Hi,
Lately, I’ve been thinking more and more about TinkerPop4. Here are my thoughts in no particular order:
* Everything is about language agnosticity. Java is just a Gremlin language variant.
* The Gremlin traversal machine is packaged more concisely w/ only a few “input”/“outputs”.
* GremlinServer is simply the network I/O to the GremlinVM.
* The step interfaces should be OneToOne, OneToMany, ManyToOne, and ManyToMany.
* Steps have a tunable “cost” associated with them that each vendor can specify.
* Gremlin compiler uses a theorem prover to find the cheapest equivalent step compilation.
* The traverser species to use for a traversal is determined by a FinalizationStrategy. Can change depending on execution engine too!
* gremlin-core/ goes away in favor of gremlin-java/.
* Everything is a Gremlin Language Variant, just some variants don’t have VM implementations.
* Provide two Gremlin VMs — Java and ?Python? — to demonstrate that VM implementations are like language implementations.
* There is no more Gryo, only GraphSON and we make a more concise representation. (and using immutable parsers)
* We make the traversal execution engine more pluggable — via an ExecutionStrategy interface.
* We provide spark-gremlin/ for GraphComputer-based execution.
* We provide akka-gremlin/ for GraphActor-based execution.
* We make STANDARD (OLTP) something like GraphStreams so its easy to discuss and works in a taxonomy better.
* We drop giraph-gremlin/ to reduce the overhead of what we have to maintain at Apache.
* We make TinkerGraph a distributed in-memory graph system using Apache Ignite.
* TinkerGraph does not have a TinkerGraphComputer, it simply enables integration with spark-gremlin/ and akka-gremlin/.
* We introduce the concept of graph partitions to have better control/understanding of the physical location of vertices/edges.

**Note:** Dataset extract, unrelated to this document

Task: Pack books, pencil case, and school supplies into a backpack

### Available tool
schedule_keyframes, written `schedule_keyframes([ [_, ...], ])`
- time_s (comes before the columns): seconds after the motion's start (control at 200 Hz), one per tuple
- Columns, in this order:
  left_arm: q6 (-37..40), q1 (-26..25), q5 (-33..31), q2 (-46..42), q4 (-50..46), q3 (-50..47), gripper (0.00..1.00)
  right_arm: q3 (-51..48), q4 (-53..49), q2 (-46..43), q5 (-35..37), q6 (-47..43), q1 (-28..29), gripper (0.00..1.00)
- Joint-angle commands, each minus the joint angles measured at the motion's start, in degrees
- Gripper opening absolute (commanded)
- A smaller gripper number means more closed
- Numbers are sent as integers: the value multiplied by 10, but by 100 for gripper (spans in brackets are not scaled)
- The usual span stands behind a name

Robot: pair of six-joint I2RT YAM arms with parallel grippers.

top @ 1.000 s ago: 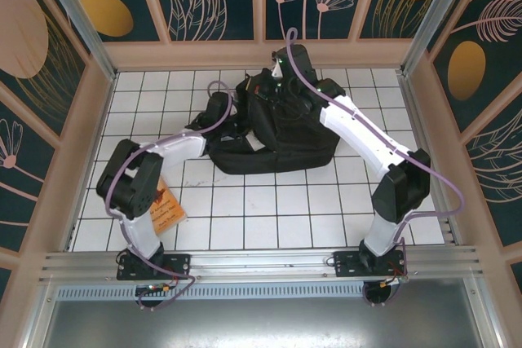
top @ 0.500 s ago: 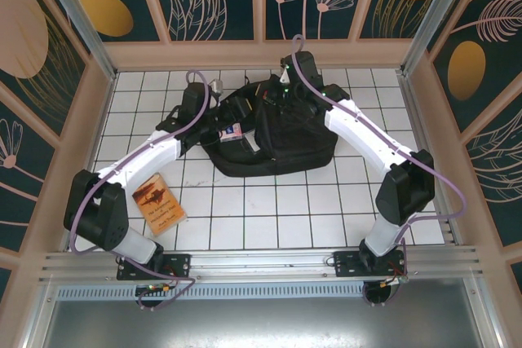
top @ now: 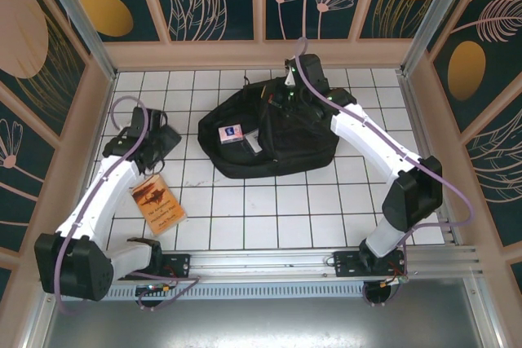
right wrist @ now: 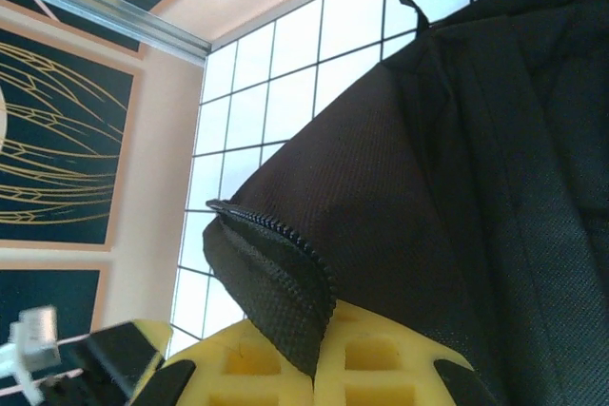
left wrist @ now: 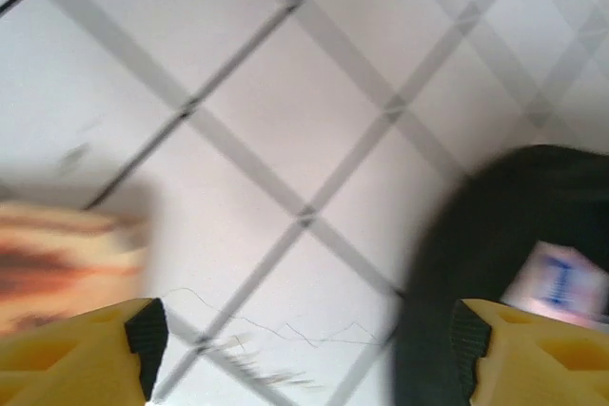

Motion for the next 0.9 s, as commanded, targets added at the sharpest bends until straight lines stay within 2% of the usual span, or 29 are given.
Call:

* GremlinConsole supports switching between Gremlin Language Variants. > :language-variant gremlin-python
* There is no direct access to Graph, everything is withRemote() with “local interaction” being a simple LocalConnection object.
* There is no direct access with vendor-specific Vertex/Edge/etc. implementations. Everything operates on ReferenceXXX.
* The Gremlin bytecode specification is published and static.
* The Gremlin step library is re-org’d away from map/flatMap/filter.. to one-to-one/, one-to-many/, etc.
* We provide Gremlin-SPARQL and ?Gremlin-SQL? as distinct languages that compile to the GremlinVM.
* We drop hadoop-gremlin/ and roll the HDFS helper stuff into spark-gremlin/ via a Hadoop subpackage.
* We begin TinkerPop4 with a solid benchmarking package that allows us to see performance differences with each ‘git push.’
* We maintain two toy datasets — one that is small (< 10 vertices/edges) and one that is “big" (> 1000 vertices).
* The toy datasets must include loops, multi-properties, complex properties, etc.
* The concept of Traverser bulk must be pluggable so that distinction between sack() and bulk() is made less confusing.
* The Gremlin language step library must be thought out in full detail. Removing steps that are rarely used and making steps for motifs that are common.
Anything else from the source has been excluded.